NOTICE HOW THE RATIONAL FUNCTION HAS A HOLE AT X = 2
OR IT HAS POINT DISCONTINUITY
AND IT HAS INFINITE DISCONTINUITY
OR A VERTICAL ASYMPTOTE AT X = -3.
SO BECAUSE THIS FUNCTION IS UNDEFINED AT X = 2,
WE COULD NOT PERFORM DIRECT SUBSTITUTION
TO DETERMINE THIS LIMIT.
WE'D HAVE A 0 IN THE DENOMINATOR.
SO LET'S GO AHEAD AND FACTOR THE NUMERATOR AND DENOMINATOR
TO BETTER UNDERSTAND THE GRAPH OF THIS FUNCTION.
WE'D HAVE THE LIMIT AS X APPROACHES 2
AND THEN THE NUMERATOR
IS GOING TO FACTOR INTO 2 BINOMIAL FACTORS
AND SO WILL THE DENOMINATOR.
SO TO FACTOR (X SQUARED - X) - 2 WE'LL HAVE X AND X.
THE FACTORS OF -2 THAT ADD TO -1 WOULD BE -2 AND +1
AND THEN FOR OUR DENOMINATOR WE'D HAVE X AND X
AND THE FACTORS OF -6 THAT ADD TO +1 WOULD BE -2 AND +3.

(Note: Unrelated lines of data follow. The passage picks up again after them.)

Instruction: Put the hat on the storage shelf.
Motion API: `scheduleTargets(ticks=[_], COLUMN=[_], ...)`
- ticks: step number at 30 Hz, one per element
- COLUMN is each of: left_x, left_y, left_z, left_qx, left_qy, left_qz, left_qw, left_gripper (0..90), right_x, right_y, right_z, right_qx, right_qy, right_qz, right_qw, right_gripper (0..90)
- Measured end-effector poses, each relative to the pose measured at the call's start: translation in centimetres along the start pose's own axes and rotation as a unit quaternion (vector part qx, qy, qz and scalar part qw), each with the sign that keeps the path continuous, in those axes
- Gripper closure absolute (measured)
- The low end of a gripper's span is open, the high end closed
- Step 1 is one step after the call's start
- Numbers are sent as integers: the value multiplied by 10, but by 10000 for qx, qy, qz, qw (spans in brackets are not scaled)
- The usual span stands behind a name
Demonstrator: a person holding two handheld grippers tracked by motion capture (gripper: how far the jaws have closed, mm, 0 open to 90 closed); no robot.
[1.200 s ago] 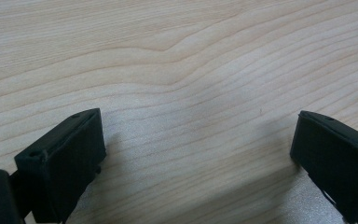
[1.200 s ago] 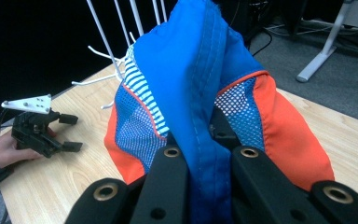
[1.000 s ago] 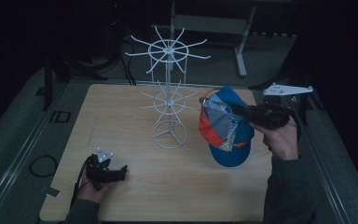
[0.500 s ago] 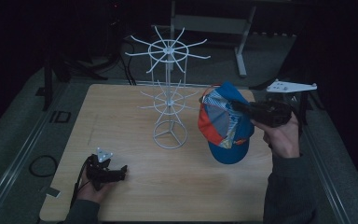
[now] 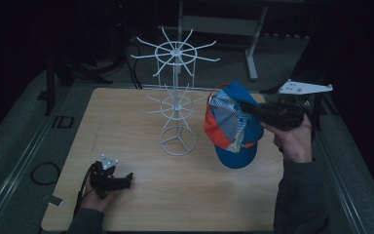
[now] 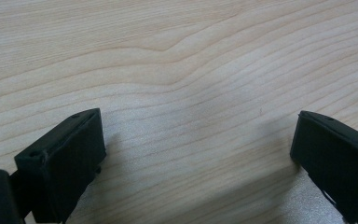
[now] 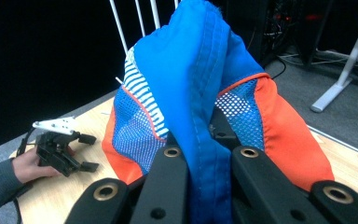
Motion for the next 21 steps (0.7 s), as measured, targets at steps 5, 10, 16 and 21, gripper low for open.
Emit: scheduleTargets(ticks=[5,10,16,21], left_x=[0,0,0,0], left_y=[0,0,0,0], left_z=[0,0,0,0], left_qx=[0,0,1,0], left_qy=[0,1,-1,1], left_qz=[-1,-1,-1,-1], left_qw=[10000,10000,10000,10000], left_gripper=[31,31,31,31], right_x=[-2,-4,-6,-8], right_y=[0,1,3,4], right_z=[1,1,2,1], right_qx=[-70,-88,-129,-170], right_qy=[84,128,198,238], right_qz=[-5,-26,-47,-55], right_qw=[9999,9999,9997,9996], right_gripper=[877,877,878,878])
Point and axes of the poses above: each handheld gripper's, and its own axes: z roughly backward along the jaws, x roughly out of its underside, y roughly to its right, the point moved 2 cm from there along -z, roughly forward along the jaws, and after that the axes turned 9 degrees about x, right-handed, at the moved point
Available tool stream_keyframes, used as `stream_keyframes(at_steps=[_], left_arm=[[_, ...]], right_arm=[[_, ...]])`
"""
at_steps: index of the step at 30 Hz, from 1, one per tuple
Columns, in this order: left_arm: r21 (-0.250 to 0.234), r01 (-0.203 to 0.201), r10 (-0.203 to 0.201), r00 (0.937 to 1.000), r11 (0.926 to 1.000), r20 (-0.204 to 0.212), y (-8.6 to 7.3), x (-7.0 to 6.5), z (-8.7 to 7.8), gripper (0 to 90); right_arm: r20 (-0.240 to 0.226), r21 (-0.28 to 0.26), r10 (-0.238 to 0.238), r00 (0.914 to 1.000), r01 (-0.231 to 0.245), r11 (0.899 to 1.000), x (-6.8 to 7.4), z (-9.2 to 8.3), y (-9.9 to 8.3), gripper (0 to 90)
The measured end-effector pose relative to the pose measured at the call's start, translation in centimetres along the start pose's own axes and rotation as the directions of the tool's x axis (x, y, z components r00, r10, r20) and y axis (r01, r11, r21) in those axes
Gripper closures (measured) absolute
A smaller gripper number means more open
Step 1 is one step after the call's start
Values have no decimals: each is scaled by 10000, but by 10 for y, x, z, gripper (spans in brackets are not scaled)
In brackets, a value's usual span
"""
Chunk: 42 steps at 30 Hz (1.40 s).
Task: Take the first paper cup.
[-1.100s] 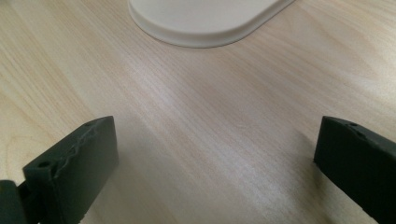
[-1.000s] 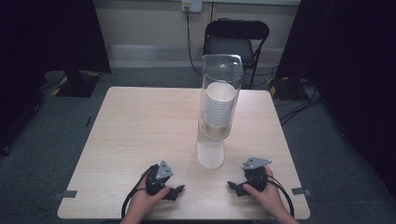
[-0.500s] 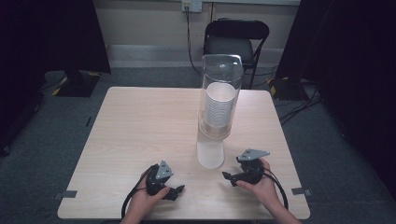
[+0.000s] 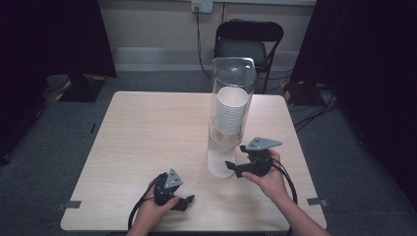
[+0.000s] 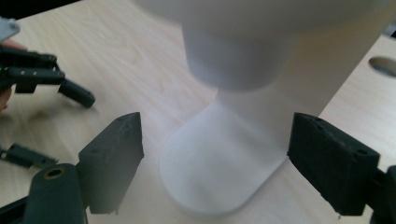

SO NOTICE HOW WE HAVE THIS COMMON FACTOR OF X - 2
AND THE 0'S OF THE COMMON FACTORS
PRODUCE HOLES IN THE GRAPH AS WE SEE HERE.
REMEMBER HAVING A HOLE HERE AT X = 2,
DOES NOT MEAN A LIMIT DOES NOT EXIST.
IN FACT, GRAPHICALLY WE CAN SEE AS WE APPROACH +2
FROM THE RIGHT SIDE OR POSITIVE SIDE,
AND AS WE APPROACH +2 FROM THE LEFT SIDE OR NEGATIVE SIDE,
WE ARE APPROACHING THE SAME FUNCTION VALUE
AND THEREFORE THIS LIMIT DOES EXIST.
BUT BECAUSE WE HAVE THE FUNCTION IN FACTORED FORM NOW,
WE CAN ACTUALLY SIMPLIFY OUT THE COMMON FACTOR HERE
WHICH WOULD GIVE US THE SAME GRAPH
WITHOUT THE HOLE AND THEREFORE IN THE SIMPLIFIED FORM
WE CAN PERFORM DIRECT SUBSTITUTION
TO DETERMINE THIS LIMIT.
THIS LIMIT WOULD BE EQUAL TO THE LIMIT AS X APPROACHES 2
OF THE SIMPLIFIED FUNCTION OF (X + 1) DIVIDED BY (X + 3).
SO IF WE PERFORM DIRECT SUBSTITUTION NOW,
WE WOULD HAVE JUST 2 + 1 DIVIDED BY 2 + 3 OR 3/5.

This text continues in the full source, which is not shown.